In [42]:
! pip install sentence-transformers



In [145]:
# Importing the necessary libraries

import pandas as pd
import random
import numpy as np
import contractions,re
import tensorflow as tf

from sklearn.model_selection import train_test_split
from tensorflow.keras.preprocessing.text import Tokenizer
from tensorflow.keras.preprocessing.sequence import pad_sequences
from tensorflow.keras.utils import to_categorical
from tensorflow.keras.layers import Input, Embedding, LSTM, Dense
from tensorflow.keras.models import Model, load_model
from tensorflow.keras.activations import softmax
from tensorflow.keras.optimizers import RMSprop
from tensorflow.keras.metrics import categorical_crossentropy
from sentence_transformers import SentenceTransformer
from nltk.tokenize import word_tokenize as w_tokenizer
import unicodedata
from nltk.corpus import stopwords
from nltk.stem import LancasterStemmer
ls = LancasterStemmer()

In [2]:
s_model = SentenceTransformer('bert-base-nli-mean-tokens')

In [29]:
data = pd.read_csv('Web Scrapped data.csv')

In [30]:
data.head()

Unnamed: 0,Questions,Answers
0,What is Machine Learning?,Machine learning is the science of getting co...
1,Explain the basic difference between Supervise...,Supervised Learning: A model is trained on the...
2,What do you mean by Reinforcement Learning?,reinforcement learning is an area of machine ...
3,What are the different types of data used in M...,There Are Two Types of Data. Structured and U...
4,Features vs. Labels?,Features are the input information. On the ot...


In [52]:
questions = data['Questions'].to_list()
answers = data['Answers'].to_list()
print('Maximum no.of.words in a answer : ',max((questions[i].split()) for i in range(len(questions))))
print(f'The average length of the answers are : {sum(len(answers[i].split()) for i in range(0,len(answers)))// len(answers)}')
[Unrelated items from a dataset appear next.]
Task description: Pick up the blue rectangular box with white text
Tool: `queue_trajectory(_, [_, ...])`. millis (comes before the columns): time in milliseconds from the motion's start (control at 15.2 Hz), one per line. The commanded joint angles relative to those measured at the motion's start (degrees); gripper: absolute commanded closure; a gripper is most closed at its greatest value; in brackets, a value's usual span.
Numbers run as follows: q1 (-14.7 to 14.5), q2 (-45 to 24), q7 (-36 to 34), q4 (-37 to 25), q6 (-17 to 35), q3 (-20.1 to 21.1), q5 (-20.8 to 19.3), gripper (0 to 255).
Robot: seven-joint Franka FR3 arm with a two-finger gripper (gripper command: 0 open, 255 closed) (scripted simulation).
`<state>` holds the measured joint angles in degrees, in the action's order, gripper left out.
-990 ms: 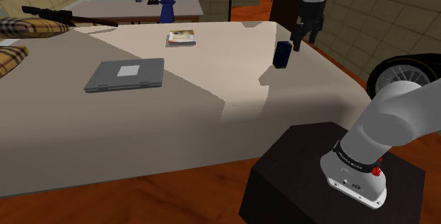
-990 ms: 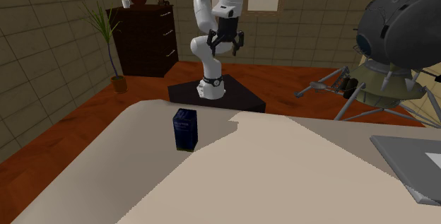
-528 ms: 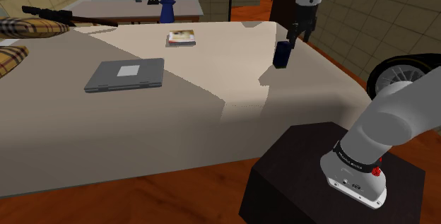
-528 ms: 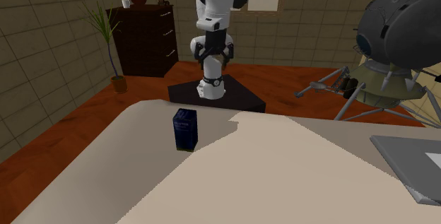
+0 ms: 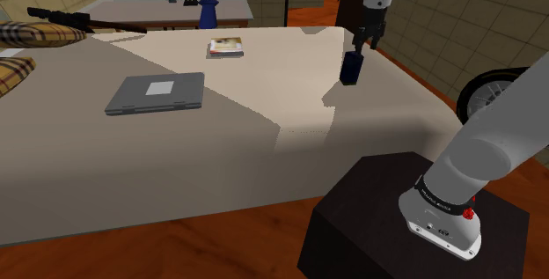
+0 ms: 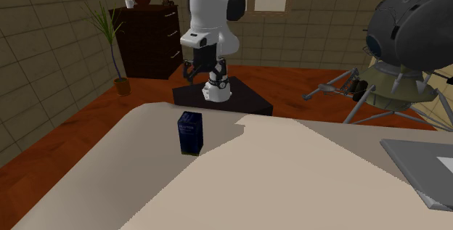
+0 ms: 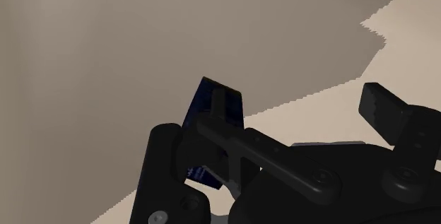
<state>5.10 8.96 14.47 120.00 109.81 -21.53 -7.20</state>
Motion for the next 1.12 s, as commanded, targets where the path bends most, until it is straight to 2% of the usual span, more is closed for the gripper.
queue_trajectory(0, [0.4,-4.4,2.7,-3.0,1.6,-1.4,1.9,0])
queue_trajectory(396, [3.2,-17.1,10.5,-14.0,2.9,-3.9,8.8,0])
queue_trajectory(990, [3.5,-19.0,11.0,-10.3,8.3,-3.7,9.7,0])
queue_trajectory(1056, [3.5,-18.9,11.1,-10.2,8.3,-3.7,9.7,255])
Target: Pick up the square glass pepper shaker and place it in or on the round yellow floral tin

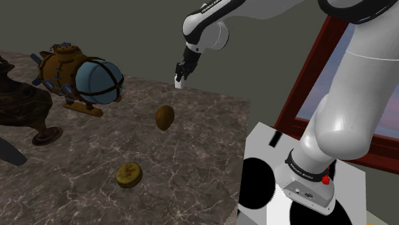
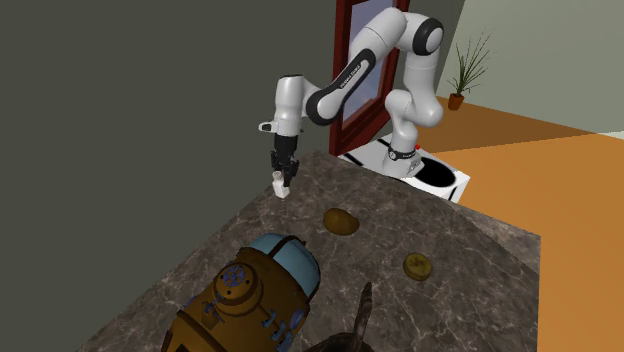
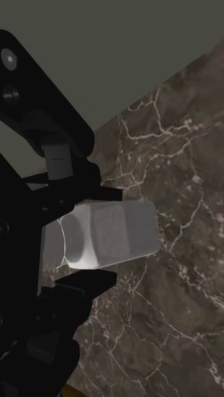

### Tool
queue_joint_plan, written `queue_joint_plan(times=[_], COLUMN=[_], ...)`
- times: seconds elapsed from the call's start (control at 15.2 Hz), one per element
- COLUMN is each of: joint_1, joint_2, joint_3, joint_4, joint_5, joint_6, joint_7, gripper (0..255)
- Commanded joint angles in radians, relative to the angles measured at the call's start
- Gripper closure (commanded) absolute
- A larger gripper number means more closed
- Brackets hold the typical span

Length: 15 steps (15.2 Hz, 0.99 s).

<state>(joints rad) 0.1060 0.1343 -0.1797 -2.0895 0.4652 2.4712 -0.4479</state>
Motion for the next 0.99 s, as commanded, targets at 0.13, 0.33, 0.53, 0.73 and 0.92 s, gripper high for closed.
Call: queue_joint_plan(times=[0.13, 0.33, 0.53, 0.73, 0.92], joint_1=[0.002, 0.002, 0.002, 0.015, 0.051], joint_2=[-0.027, -0.045, -0.062, -0.087, -0.142], joint_3=[-0.006, -0.009, -0.012, -0.004, 0.027], joint_4=[0.023, 0.041, 0.061, 0.042, -0.028], joint_5=[-0.031, -0.051, -0.069, -0.085, -0.115], joint_6=[-0.045, -0.079, -0.112, -0.111, -0.073], joint_7=[0.032, 0.053, 0.072, 0.103, 0.18], gripper=[255, 255, 255, 255, 255])
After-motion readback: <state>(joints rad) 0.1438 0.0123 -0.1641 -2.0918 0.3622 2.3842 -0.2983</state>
Maximum no.of.words in a answer :  ['You', 'have', 'to', 'train', 'a', '12GB', 'dataset', 'using', 'a', 'neural', 'network', 'with', 'a', 'machine', 'which', 'has', 'only', '3GB', 'RAM.', 'How', 'would', 'you', 'go', 'about', 'it?']
The average length of the answers are : 76


In [184]:
# creating a class and creating functions inside the class to perform necessary preprocessing functions

class Dataprep:
    def __init__(self):
        self.correct_cnt = 0
        self.incorrect_cnt = 0
        self.score = 0
        self.model = s_model
    
    def unicode_to_ascii(self,s):
        return ''.join(c for c in unicodedata.normalize('NFD', s) if unicodedata.category(c) != 'Mn')

    ## Step 1 and Step 2 
    def preprocess_sentence(self,w, answer = False):
        #preprocessing sentences
        w = self.unicode_to_ascii(w.lower().strip())

        # creating a space between a word and the punctuation following it
        # eg: "he is a boy." => "he is a boy ."
        # Reference:- https://stackoverflow.com/questions/3645931/python-padding-punctuation-with-white-spaces-keeping-punctuation
        w = re.sub(r"([?.!,¿])", r" \1 ", w)
        w = re.sub(r'[" "]+', " ", w)

        # replacing everything with space except (a-z, A-Z, ".", "?", "!", ",")
        w = re.sub(r"[^a-zA-Z?.!,¿]+", " ", w)

        w = w.strip()

        # adding a start and an end token to the sentence
        # so that the model know when to start and stop predicting.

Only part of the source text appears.